ABSTRACT The general transcription factor IIB (TFIIB) is required for transcription of class II genes by RNA polymerase II. Previous studies demonstrated that mutations in the Saccharomyces cerevisiae SUA7 gene, which encodes TFIIB, can alter transcription initiation patterns in vivo. To further delineate the functional domain and residues of TFIIB involved in transcription start site utilization, a genetic selection was used to isolate S. cerevisiae TFIIB mutants exhibiting downstream shifts in transcription initiation in vivo. Both dominant and recessive mutations conferring downstream shifts were identified at multiple positions within a highly conserved homology block in the N-terminal region of the protein. The TFIIB mutations conferred downstream shifts in transcription initiation at the ADH1 and CYC1 promoters, whereas no significant shifts were observed at the HIS3 promoter. Analysis of a series of ADH1-HIS3 hybrid promoters and variant ADH1 and HIS3 promoters containing insertions, deletions, or site-directed base substitutions revealed that the feature that renders a promoter sensitive to TFIIB mutations is the sequence in the immediate vicinity of the normal start sites. We discuss these results in light of possible models for the mechanism of start site utilization by S. cerevisiae RNA polymerase II and the role played by TFIIB.

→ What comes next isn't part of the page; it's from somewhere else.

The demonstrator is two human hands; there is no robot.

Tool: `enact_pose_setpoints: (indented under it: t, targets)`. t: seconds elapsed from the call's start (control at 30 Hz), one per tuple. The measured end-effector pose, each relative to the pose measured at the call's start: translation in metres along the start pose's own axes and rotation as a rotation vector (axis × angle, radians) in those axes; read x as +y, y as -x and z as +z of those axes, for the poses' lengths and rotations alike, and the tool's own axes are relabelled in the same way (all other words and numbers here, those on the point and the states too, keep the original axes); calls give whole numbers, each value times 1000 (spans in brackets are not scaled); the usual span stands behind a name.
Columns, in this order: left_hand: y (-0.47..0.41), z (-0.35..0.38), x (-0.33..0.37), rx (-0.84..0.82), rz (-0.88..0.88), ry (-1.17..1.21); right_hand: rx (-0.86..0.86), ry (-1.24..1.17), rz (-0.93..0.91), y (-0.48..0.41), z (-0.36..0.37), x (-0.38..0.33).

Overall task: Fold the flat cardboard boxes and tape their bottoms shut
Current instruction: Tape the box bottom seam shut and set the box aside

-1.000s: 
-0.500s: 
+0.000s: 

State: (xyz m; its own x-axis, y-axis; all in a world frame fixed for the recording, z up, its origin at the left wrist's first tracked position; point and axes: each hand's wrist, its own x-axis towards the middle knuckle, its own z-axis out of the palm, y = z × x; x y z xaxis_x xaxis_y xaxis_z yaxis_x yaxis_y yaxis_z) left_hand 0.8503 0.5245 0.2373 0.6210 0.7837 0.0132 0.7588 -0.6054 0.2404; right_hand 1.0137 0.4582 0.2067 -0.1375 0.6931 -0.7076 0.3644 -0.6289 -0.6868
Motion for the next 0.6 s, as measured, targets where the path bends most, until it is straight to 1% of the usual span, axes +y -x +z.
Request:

Amino acid substitutions in yeast TFIIF confer upstream shifts in transcription initiation and altered interaction with RNA polymerase II.

ABSTRACT Transcription factor IIF (TFIIF) is required for transcription of protein-encoding genes by eukaryotic RNA polymerase II. In contrast to numerous studies establishing a role for higher eukaryotic TFIIF in multiple steps of the transcription cycle, relatively little has been reported regarding the functions of TFIIF in the yeast Saccharomyces cerevisiae. In this study, site-directed mutagenesis, plasmid shuffle complementation assays, and primer extension analyses were employed to probe the functional domains of the S. cerevisiae TFIIF subunits Tfg1 and Tfg2. Analyses of 35 Tfg1 alanine substitution mutants and 19 Tfg2 substitution mutants identified 5 mutants exhibiting altered properties in vivo. Primer extension analyses revealed that the conditional growth properties exhibited by the tfg1-E346A, tfg1-W350A, and tfg2-L59K mutants were associated with pronounced upstream shifts in transcription initiation in vivo. Analyses of double mutant strains demonstrated functional interactions between the Tfg1 mutations and mutations in Tfg2, TFIIB, and RNA polymerase II. Importantly, biochemical results demonstrated an altered interaction between mutant TFIIF protein and RNA polymerase II. These results provide direct evidence for the involvement of S. cerevisiae TFIIF in the mechanism of transcription start site utilization and support the view that a TFIIF-RNA polymerase II interaction is a determinant in this process.

Functions of Saccharomyces cerevisiae TFIIF during Transcription Start Site Utilization

ABSTRACT Previous studies have shown that substitutions in the Tfg1 or Tfg2 subunits of Saccharomyces cerevisiae transcription factor IIF (TFIIF) can cause upstream shifts in start site utilization, resulting in initiation patterns that more closely resemble those of higher eukaryotes. In this study, we report the results from multiple biochemical assays analyzing the activities of wild-type yeast TFIIF and the TFIIF Tfg1 mutant containing the E346A substitution (Tfg1-E346A). We demonstrate that TFIIF stimulates formation of the first two phosphodiester bonds and dramatically stabilizes a short RNA-DNA hybrid in the RNA polymerase II (RNAPII) active center and, importantly, that the Tfg1-E346A substitution coordinately enhances early bond formation and the processivity of early elongation in vitro. These results are discussed within a proposed model for the role of yeast TFIIF in modulating conformational changes in the RNAPII active center during initiation and early elongation.